# Work instruction
Reproduce precisely the lines of the listing below, starting with the line that contains "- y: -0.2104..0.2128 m" and stopping after the line that contains "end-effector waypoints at"; include nothing else.

* * * * *

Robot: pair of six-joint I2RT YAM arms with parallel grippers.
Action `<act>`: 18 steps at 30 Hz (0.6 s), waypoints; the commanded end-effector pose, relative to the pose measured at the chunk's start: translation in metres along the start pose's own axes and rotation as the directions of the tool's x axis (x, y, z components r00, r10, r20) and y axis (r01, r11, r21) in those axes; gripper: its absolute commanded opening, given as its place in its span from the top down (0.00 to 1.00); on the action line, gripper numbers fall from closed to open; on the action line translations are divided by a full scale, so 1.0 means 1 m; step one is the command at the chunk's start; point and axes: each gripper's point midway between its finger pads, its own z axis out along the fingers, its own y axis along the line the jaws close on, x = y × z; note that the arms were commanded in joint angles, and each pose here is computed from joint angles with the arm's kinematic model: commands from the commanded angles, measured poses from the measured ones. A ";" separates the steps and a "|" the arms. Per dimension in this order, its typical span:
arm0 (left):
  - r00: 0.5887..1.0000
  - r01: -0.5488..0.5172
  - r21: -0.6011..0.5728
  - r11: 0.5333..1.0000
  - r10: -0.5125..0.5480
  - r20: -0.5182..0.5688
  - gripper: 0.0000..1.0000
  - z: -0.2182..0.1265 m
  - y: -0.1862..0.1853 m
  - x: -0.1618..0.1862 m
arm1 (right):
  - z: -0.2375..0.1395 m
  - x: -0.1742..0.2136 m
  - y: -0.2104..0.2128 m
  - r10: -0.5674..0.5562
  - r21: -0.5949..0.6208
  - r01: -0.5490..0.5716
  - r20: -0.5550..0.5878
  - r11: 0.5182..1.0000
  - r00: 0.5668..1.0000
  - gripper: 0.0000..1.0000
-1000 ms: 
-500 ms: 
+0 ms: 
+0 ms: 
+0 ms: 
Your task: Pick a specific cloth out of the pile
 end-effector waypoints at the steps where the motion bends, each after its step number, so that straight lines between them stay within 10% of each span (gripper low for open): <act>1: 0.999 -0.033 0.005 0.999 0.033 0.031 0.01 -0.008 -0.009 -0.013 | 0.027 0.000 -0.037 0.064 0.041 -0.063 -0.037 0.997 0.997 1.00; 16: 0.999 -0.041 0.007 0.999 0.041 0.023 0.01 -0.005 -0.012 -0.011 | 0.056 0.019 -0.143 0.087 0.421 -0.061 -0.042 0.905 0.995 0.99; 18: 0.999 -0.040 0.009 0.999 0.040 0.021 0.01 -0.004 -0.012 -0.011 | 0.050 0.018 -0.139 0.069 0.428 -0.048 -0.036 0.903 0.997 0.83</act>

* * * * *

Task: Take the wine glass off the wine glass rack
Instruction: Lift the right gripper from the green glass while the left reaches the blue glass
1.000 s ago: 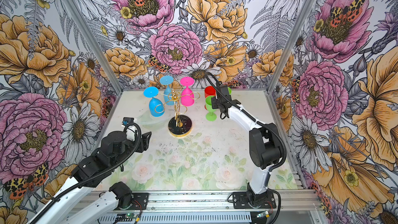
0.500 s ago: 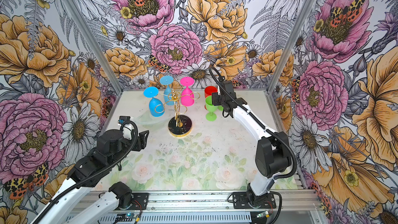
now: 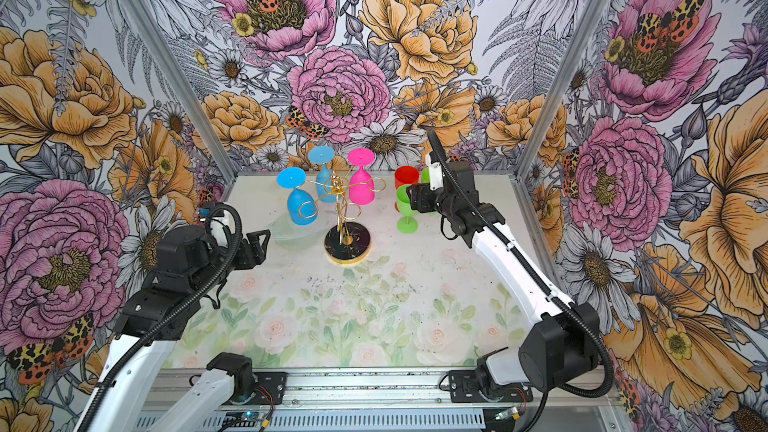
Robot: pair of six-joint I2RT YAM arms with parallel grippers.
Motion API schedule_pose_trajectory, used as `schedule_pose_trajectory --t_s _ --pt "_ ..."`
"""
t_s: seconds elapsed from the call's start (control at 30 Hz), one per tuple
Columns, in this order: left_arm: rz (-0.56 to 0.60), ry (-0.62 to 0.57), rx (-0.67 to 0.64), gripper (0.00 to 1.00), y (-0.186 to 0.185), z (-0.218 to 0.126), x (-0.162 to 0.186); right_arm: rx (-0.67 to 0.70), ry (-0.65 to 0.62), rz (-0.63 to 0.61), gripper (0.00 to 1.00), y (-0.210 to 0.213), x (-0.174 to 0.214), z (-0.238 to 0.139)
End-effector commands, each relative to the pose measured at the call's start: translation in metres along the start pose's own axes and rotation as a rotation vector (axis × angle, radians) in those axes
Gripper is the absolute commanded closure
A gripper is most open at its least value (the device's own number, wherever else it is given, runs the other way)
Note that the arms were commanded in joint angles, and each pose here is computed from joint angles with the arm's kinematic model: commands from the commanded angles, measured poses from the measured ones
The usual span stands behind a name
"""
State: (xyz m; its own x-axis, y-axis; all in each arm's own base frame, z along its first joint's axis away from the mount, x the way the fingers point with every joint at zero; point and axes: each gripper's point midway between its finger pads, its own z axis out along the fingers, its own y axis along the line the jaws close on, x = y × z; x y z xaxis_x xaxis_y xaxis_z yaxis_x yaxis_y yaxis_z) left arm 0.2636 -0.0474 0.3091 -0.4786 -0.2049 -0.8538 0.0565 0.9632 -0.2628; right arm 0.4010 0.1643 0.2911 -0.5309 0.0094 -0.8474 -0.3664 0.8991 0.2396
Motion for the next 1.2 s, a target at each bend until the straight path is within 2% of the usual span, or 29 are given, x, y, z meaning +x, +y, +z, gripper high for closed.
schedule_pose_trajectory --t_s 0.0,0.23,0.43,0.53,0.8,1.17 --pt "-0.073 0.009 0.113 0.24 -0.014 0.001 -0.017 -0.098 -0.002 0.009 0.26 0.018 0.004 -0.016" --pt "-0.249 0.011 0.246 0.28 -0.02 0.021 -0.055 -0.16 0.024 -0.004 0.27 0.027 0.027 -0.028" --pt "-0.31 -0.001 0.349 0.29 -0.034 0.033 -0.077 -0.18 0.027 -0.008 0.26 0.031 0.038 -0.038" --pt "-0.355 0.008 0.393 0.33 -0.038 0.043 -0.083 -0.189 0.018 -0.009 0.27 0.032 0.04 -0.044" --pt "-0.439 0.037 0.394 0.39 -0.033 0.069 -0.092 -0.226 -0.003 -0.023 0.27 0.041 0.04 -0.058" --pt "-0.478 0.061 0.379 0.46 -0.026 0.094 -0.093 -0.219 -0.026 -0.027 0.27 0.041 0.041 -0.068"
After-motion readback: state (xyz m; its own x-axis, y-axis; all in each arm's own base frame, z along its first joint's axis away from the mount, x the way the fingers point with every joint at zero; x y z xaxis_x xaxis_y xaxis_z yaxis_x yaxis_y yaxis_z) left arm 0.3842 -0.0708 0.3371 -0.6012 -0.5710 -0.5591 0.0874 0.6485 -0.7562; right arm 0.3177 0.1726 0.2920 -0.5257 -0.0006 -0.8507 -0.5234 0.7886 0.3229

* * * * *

# Response area
  - y: -0.2104..0.2128 m
  - r10: -0.5674..0.5562
  - r21: -0.5949..0.6208
  - r01: -0.5490..0.5716
  - r20: -0.5550..0.5878
  - r11: 0.5182..1.0000
  - r00: 0.5668..1.0000
  - gripper: 0.0000..1.0000
-1000 ms: 
-500 ms: 
+0 ms: 
+0 ms: 
+0 ms: 
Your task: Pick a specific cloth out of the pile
 end-effector waypoints at the steps where the motion bends, each after its step number, so that straight lines between them stay within 10% of each span (gripper low for open): <act>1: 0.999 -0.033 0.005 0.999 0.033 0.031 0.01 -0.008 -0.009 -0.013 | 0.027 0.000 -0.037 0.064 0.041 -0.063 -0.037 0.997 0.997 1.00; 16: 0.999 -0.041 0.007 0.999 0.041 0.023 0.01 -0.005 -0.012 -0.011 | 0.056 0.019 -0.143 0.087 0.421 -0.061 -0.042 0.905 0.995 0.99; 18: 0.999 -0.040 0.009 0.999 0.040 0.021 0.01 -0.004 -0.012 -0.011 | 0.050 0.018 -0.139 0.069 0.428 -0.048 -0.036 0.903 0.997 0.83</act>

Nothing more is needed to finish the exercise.